Il primo sarebbe stato spinto dal fatto che voleva subentrare a don Vincenzo nella gestione della chiesetta del Carmine, per rancori derivanti da liti che in passato erano arrivate in tribunale con accuse di diffamazione e lesioni personali e, cosa più terribile, per un esposto che don Vincenzo avrebbe inoltrato al Vescovo di Nicastro accusando don Silvio di essere un pederasta passivo, cosa che gli avrebbe rivelato uno studente di Scigliano che avrebbe accontentato le voglie di don Silvio. Proprio per questo motivo, e proprio nella chiesetta del Carmine, don Vincenzo avrebbe dato due schiaffi al rivale davanti a testimoni, ottenendo come risposta una chiara minaccia: “Qui mi hai dato due schiaffi e qui prima o poi morirai!”. Ma le persone indicate da Francesco Angotti in uno dei suoi esposti non confermano.
Il secondo avrebbe avuto interesse ad uccidere per impedire che don Vincenzo prendesse il suo posto di parroco a Martirano.
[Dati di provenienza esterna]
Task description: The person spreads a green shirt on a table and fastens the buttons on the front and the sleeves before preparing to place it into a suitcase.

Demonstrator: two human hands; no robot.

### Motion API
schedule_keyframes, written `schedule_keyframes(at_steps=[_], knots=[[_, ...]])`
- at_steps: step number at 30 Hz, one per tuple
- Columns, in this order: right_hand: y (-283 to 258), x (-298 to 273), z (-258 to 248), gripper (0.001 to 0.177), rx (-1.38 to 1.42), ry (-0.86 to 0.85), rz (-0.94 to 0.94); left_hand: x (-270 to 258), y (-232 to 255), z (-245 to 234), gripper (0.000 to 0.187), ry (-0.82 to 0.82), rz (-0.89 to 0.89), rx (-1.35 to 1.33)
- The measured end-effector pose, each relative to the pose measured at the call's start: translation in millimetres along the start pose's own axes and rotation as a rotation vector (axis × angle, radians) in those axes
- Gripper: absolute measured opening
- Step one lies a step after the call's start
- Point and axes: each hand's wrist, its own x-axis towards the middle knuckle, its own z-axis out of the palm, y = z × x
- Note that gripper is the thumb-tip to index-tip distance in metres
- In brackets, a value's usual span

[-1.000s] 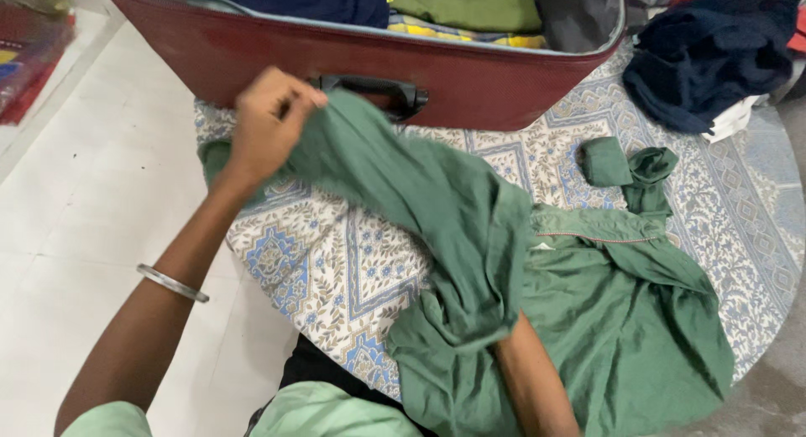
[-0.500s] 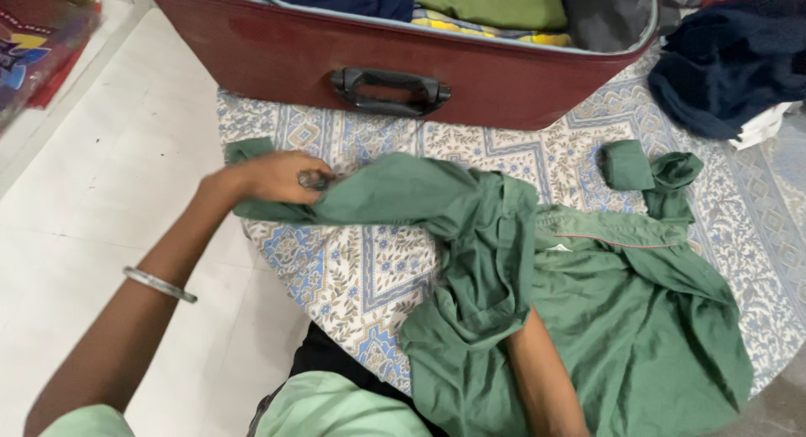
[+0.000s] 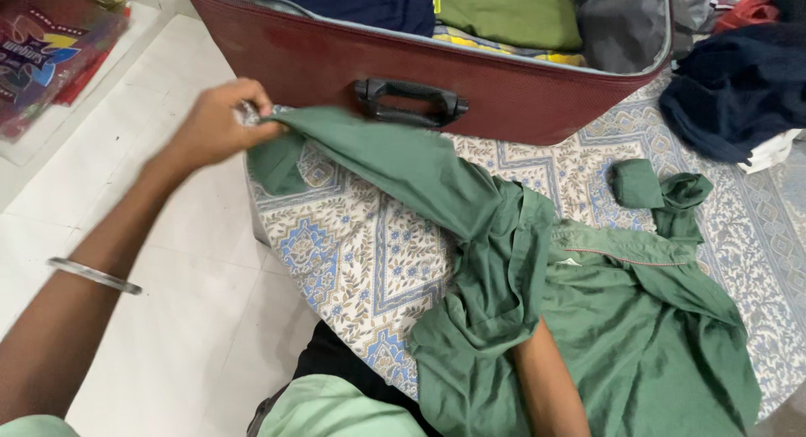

Questa ipotesi però viene subito scartata perché alla curia di Nicastro non risulta essere mai arrivata alcuna richiesta di don Vincenzo per essere trasferito in quella parrocchia.
In paese tutti sanno dei rancori tra i due preti e parlano nei crocchi sulla via. Molti sono concordi nel ritenere don Silvio capace di aver ideato e organizzato l’esecuzione. Va bene, ma chi è stato l’autore materiale? Suo fratello Francesco Maria, emigrato in America, tornato apposta per commettere l’omicidio e poi subito ripartito. Vengono fatti degli accertamenti sui passeggeri sbarcati delle navi provenienti dagli Stati Uniti a gennaio e in effetti risulta esserci un Gualtieri Francesco. Ci siamo! No, il Gualtieri Francesco sbarcato a gennaio è di Davoli e non c’entra niente.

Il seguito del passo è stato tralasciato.